Raw data:
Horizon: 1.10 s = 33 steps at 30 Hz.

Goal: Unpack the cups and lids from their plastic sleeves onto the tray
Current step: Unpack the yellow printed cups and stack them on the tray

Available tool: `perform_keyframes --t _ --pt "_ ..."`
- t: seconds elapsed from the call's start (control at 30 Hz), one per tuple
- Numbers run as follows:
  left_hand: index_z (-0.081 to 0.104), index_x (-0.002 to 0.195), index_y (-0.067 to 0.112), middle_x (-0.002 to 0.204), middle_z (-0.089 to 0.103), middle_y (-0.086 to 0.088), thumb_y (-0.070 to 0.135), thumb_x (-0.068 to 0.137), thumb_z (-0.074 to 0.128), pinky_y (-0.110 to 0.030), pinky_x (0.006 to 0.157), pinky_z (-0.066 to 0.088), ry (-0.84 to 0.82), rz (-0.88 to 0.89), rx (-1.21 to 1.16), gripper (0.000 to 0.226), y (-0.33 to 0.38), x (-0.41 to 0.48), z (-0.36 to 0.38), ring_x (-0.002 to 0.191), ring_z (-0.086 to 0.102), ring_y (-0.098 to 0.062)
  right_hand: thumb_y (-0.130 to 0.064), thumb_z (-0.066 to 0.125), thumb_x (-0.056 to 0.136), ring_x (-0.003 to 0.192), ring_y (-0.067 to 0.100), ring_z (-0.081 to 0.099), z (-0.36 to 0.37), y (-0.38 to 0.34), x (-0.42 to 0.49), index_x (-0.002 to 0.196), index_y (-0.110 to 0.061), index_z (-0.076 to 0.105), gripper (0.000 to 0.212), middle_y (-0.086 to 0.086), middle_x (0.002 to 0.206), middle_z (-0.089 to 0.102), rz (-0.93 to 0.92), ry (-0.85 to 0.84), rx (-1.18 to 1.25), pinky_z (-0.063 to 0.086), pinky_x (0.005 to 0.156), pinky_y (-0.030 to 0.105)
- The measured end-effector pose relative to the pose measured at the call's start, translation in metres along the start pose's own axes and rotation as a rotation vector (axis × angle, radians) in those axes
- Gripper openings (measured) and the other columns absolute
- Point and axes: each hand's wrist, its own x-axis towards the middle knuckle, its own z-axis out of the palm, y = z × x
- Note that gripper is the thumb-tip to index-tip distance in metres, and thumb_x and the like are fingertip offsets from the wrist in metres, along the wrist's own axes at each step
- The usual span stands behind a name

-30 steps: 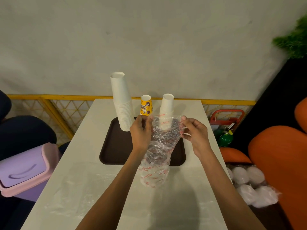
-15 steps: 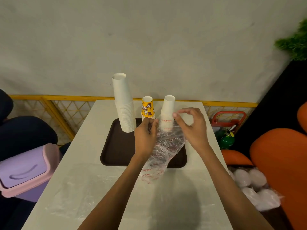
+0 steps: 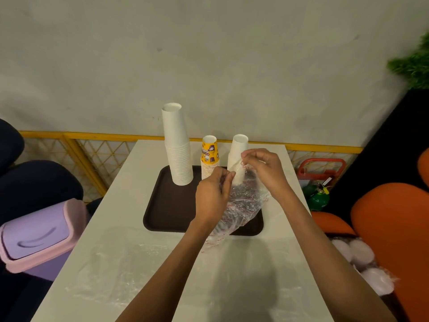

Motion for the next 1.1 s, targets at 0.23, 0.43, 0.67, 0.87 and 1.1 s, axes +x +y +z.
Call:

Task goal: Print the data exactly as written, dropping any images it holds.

Answer to this problem:
Horizon: 1.10 s = 33 steps at 30 Hz.

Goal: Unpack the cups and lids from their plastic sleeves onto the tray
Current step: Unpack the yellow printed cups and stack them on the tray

Available tool: `perform_keyframes --t _ --pt "_ ..."`
- t: seconds elapsed from the call's start (control at 30 Hz), one per tuple
- Numbers run as follows:
  left_hand: index_z (-0.081 to 0.104), index_x (-0.002 to 0.195), index_y (-0.067 to 0.112), middle_x (-0.002 to 0.204), middle_z (-0.089 to 0.103), middle_y (-0.086 to 0.088), thumb_y (-0.070 to 0.135), thumb_x (-0.068 to 0.137), thumb_z (-0.074 to 0.128), pinky_y (-0.110 to 0.030), pinky_x (0.006 to 0.157), pinky_z (-0.066 to 0.088), ry (-0.84 to 0.82), rz (-0.88 to 0.89), rx (-1.21 to 1.16), gripper (0.000 to 0.226), y (-0.33 to 0.38), x (-0.41 to 0.48), z (-0.36 to 0.38), ring_x (-0.002 to 0.191), ring_z (-0.086 to 0.102), ring_y (-0.098 to 0.062)
  right_hand: thumb_y (-0.130 to 0.064), thumb_z (-0.066 to 0.125), thumb_x (-0.056 to 0.136), ring_x (-0.003 to 0.192), ring_y (-0.067 to 0.100), ring_z (-0.081 to 0.099), z (-0.36 to 0.37), y (-0.38 to 0.34), x (-0.42 to 0.49), index_x (-0.002 to 0.196), index_y (-0.110 to 0.061), index_z (-0.076 to 0.105), gripper (0.000 to 0.212), middle_y (-0.086 to 0.086), middle_x (0.002 to 0.206), middle_z (-0.089 to 0.102), rz (-0.93 to 0.92), ry (-0.85 to 0.84), rx (-1.18 to 1.25), pinky_z (-0.063 to 0.086), pinky_x (0.005 to 0.156), pinky_y (-0.030 to 0.105)
- The measured end-effector pose relative to the pose measured at the call's start, translation in metres along the start pose's own axes and rotation as a rotation vector (axis × angle, radians) in those axes
- Gripper openings (measured) and the other columns absolute
- Point and axes: each hand's wrist, its own x-axis towards the middle knuckle, its own z-axis out of the palm, y = z × x
- Note that gripper is the thumb-tip to index-tip distance in metres, and thumb_x and the like are fingertip offsets from the wrist in metres, along the wrist's own axes at each step
- The usual span stands behind a name

-30 steps: 
-15 steps: 
+0 steps: 

Motion for the next 1.1 s, targets at 0.23, 0.43, 0.67, 0.87 and 1.1 s, axes +x +y +z.
Call:

This answer requires no further additions.